Correspondence Address:
Department of Anesthesiology, The People's Hospital of Tongchuan City, Tongchuan City 727000, Shaanxi province, China, E-mail: zhangdz724911158@163.com

In order to study the effects of different anesthesia methods on nearest taxon index, mean arterial pressure, heart rate, S-100β protein and other indicators in elderly patients undergoing abdominal surgery, 127 elderly patients hospitalized for abdominal surgery were selected as the study subjects. According to the degree of anesthesia, they were divided into 2 groups one received deep anesthesia and the other shallow anesthesia. The above mentioned indicators were observed in both groups of patients after surgery, to explore the influence of different anesthesia methods on elderly patients.

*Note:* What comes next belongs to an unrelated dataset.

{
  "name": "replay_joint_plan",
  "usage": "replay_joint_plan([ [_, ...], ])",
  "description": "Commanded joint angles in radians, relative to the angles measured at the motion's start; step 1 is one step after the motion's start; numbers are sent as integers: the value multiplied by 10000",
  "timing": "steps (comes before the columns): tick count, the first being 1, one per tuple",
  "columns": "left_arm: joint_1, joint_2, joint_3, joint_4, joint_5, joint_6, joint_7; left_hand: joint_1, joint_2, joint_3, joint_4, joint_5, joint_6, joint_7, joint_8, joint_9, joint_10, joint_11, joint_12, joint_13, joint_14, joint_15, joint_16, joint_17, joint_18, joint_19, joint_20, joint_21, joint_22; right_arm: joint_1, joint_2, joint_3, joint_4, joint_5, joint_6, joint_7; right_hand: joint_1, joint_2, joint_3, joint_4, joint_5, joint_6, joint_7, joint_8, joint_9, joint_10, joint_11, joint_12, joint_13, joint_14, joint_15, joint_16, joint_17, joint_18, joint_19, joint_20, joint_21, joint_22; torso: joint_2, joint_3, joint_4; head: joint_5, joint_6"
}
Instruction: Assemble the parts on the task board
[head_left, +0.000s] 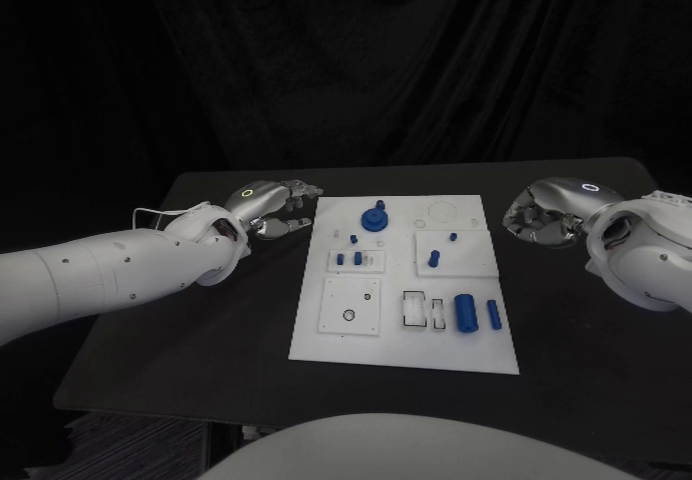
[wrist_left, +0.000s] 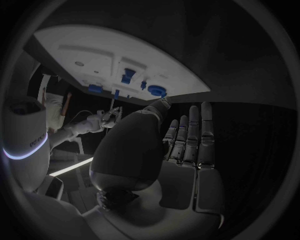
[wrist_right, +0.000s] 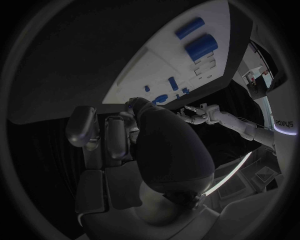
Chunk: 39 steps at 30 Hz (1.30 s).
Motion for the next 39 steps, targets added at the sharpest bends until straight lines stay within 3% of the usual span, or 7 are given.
replay_joint_plan([
  [1,-23,-323,5,578,3473,281,2098,-98,246,-388,242,177,-2,138,-24,-159,-693,-117,499,-185,-1145,-96,-1215,-899,-299,-1534,-235,-1542,-795,194,64,6,71,-34,-242,232,47,-318,279,-154,750,76,12,264,199,-2113,25,-2067,-1943,-121,86,-391,-312,219,-201,11,-458,977,3,-28,1,-20,2],
  [6,-37,-841,4,1295,6463,2516,3785,-389,412,-1023,949,619,449,-323,56,-180,-1946,-542,324,-988,-4117,-706,-4758,-3341,-242,-3883,-742,-3702,-2208,359,336,7,-22,-34,-221,538,-161,-491,498,-267,733,-427,74,422,425,-3014,118,-2961,-2571,-438,181,-868,-742,326,-531,70,-1185,790,2,-34,84,-160,2],
  [11,-240,-1101,4,1708,8744,4319,4702,-503,665,-2564,1763,1139,393,-400,45,-379,-2937,-716,-1366,-3159,-4712,-759,-6185,-4612,-264,-4604,-826,-3802,-5433,203,621,7,-251,-34,-51,681,-278,-545,599,-479,958,-1081,154,555,616,-3996,439,-3471,-3006,-1634,428,-2307,-1944,565,-1576,256,-2919,403,22,-81,168,-204,2],
  [16,-570,-1209,5,2049,10455,5773,5085,-1034,1165,-3928,1786,324,-655,-403,-114,-729,-3403,-821,-2306,-3998,-5117,-518,-6431,-5095,-340,-5013,-629,-3890,-7351,-191,931,7,-606,-34,-13,875,-409,-579,771,-682,1477,-1573,140,628,696,-4676,735,-3886,-3438,-2038,665,-2271,-2154,600,-1941,461,-3073,604,34,-204,328,-419,2],
  [23,-973,-1066,6,2131,11269,6623,5265,-1166,1637,-4662,1777,-115,-2036,-762,-229,-1156,-3736,-1248,-3160,-4188,-5321,-351,-6497,-5263,-349,-5393,-513,-3965,-8700,-627,1170,8,-974,-34,-87,1115,-719,-555,877,-736,708,-2260,230,437,448,-5166,1069,-4941,-4636,-2069,974,-1802,-2304,602,-1900,809,-2823,640,6,-399,645,-873,2],
  [33,-1212,-1009,7,2130,11434,6890,5389,-790,1759,-4838,1722,203,-2415,-1180,-263,-1332,-3729,-1194,-3295,-4195,-5321,-419,-6497,-5263,-317,-5538,-534,-3988,-9209,-852,1358,7,-1187,-35,-463,1370,-840,-507,713,-691,-15,-2381,228,288,178,-4940,1100,-5147,-5241,-1802,1021,-1253,-2194,545,-1568,902,-2373,732,-41,-604,756,-1077,2],
  [39,-1250,-1008,7,2151,11448,6950,5394,-550,1764,-4877,1664,531,-2452,-1338,-267,-1355,-3703,-1094,-3313,-4193,-5321,-423,-6497,-5263,-302,-5551,-523,-3986,-9331,-940,1494,7,-1476,-35,-483,1427,-804,-458,711,-702,-107,-2322,222,289,101,-4787,1090,-5156,-5435,-1810,1014,-1192,-2276,546,-1529,899,-2366,730,-59,-649,750,-1134,2],
])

There was no statistical difference in basic information between the two groups, while there was statistical difference in nearest taxon index, mean arterial pressure and heart rate between the two groups (p<0.05). Comparing and analyzing postoperative cognitive dysfunction, postoperative delirium, mini-mental state examination and clock-drawing tests between the two groups, it was found that there was no statistical difference in the comparison of mini mental state exam and CDT scales alone, but the comprehensive comparison between them was more objective and comprehensive, namely post-operative cognitive dysfunction, with statistical difference (p>0.05). In the analysis of serum S-100β protein in two groups, it was found that deep anesthesia not only prevented the increase of S-100β protein, but also quickly restored to the initial level. Therefore, through this study, it is found that different depths of anesthesia has no significant effect on the cognitive function of the elderly, but deep anesthesia has a lower incidence of post-operative cognitive dysfunction than shallow anesthesia and can effectively reduce the level of S-100β protein in patients.